Я считал, что мне необходимо уехать из Абердина — не только ради собственного психического здоровья, но и ради всех окружающих. Было ощущение напоминания, петли пленки, которая бесконечно демонстрируется, вертясь в киноаппарате, этакого памятника случившемуся. Правда, вскоре стало понятно, что воспоминания следует загнать в дальние уголки памяти. Через месяц после того, как я во всем признался доктору Кейду, все следы Дэна исчезли — кризисный центр тихо переключился на семинары для злоупотребляющих алкоголем и рекомендации по безопасному сексу. Разговоры о стипендионном фонде Дэниела Хиггинса стали постепенно стихать и, в конце концов, полностью прекратились. Даже Николь, обожающая трагические ситуации, утратила интерес и снова стала ходить по вечеринкам в «Погребок» и домой к Ребекке Малзоун, вместе с йогом Питером и другими статистами, которое порой появляются у меня в кошмарных снах.

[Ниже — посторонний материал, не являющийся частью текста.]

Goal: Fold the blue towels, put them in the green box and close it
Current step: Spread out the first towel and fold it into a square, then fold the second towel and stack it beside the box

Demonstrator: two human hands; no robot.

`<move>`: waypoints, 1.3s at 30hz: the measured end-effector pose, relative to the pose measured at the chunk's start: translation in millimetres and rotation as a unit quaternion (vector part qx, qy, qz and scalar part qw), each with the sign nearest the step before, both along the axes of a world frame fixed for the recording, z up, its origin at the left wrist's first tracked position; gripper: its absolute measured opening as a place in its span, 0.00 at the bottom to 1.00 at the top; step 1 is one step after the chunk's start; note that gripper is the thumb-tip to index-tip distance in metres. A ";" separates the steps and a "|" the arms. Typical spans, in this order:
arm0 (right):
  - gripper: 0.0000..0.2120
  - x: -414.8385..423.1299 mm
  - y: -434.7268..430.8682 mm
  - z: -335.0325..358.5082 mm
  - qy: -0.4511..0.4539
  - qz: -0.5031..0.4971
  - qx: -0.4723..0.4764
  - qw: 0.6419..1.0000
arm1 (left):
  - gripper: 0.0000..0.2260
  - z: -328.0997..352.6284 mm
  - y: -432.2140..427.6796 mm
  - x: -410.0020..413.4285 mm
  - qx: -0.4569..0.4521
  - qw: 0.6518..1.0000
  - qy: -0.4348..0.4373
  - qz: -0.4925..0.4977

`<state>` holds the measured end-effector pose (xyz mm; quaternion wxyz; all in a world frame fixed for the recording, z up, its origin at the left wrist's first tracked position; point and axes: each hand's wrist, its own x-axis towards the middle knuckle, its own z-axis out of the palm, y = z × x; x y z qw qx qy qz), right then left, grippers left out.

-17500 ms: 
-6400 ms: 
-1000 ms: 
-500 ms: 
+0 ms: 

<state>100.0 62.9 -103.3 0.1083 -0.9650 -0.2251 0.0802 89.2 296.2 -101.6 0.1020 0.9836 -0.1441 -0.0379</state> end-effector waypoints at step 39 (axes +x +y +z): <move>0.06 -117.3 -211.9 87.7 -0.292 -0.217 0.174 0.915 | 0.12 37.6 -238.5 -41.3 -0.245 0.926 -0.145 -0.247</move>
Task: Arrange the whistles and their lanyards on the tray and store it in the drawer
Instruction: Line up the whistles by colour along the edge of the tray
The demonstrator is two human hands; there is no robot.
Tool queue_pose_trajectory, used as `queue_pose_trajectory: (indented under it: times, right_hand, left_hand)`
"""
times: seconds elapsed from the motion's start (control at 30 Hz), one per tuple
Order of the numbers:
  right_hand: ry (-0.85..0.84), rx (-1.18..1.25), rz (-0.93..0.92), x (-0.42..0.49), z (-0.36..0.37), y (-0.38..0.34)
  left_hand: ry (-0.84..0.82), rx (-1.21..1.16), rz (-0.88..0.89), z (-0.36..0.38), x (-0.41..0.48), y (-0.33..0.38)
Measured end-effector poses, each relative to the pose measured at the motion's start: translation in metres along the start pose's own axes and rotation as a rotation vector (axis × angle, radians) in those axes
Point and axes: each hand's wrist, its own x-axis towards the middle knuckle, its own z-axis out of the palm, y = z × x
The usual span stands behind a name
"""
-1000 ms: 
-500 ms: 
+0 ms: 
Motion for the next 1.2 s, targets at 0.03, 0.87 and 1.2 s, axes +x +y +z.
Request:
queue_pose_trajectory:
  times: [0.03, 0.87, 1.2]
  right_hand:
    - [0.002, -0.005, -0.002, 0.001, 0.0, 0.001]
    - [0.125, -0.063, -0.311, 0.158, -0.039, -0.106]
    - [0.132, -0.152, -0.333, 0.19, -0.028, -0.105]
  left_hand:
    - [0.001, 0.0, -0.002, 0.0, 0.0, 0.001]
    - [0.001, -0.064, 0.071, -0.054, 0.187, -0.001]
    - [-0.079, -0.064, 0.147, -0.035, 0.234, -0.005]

Доктор Кейд переделал старую комнату Дэна в библиотеку и пожертвовал всю мебель в благотворительную организацию, помогающую бедным. Правда, осталась куртка Дэнни, пахнущая плесенью, старая шерстяная куртка из шотландки, которая висела на одном из крючков для одежды у входной двери, под лыжной курткой Арта. Думаю, что о ней все позабыли. Куртка оставалась там, даже когда я съезжал. Думаю, что она до сих пор может там висеть — рядом с синим кашемировым шарфом, который профессор подарил мне на Рождество.
Только я один не мог освободиться от прошлого. Надеялся, что найду успокоение в исповеди, но вскоре понял, что даже она не всегда отпускает грехи. Я рассказал доктору Кейду правду не потому, что хотел торжества справедливости, — просто думал: это поможет мне избавиться от ночных кошмаров, приступов паники и душевных страданий. Они преследовали меня с той ночи, когда я затягивал тело Дэна в каноэ, греб к дальней части пруда и сталкивал его за борт.
Но мое признание имело противоположный эффект. От флегматичной и бесстрастной реакции профессора меня зашатало, его бесстрастное выражение лица напоминало голую каменную стенку, на которой мне не найти точки опоры. Когда я чувствую себя особенно циничным, то обвиняю его в греховной гордыне, в том, что он ставит собственные нужды и удобства перед всеми остальными, в том, что позволяет несправедливости остаться безнаказанной. Но все равно, большая часть меня (может, остатки моей молодости?) верит: доктор Кейд ничего не сделал, поскольку знал истинную причину моего признания и посчитал ее достаточной пыткой. А если это послужило ему логическим обоснованием, то он был прав.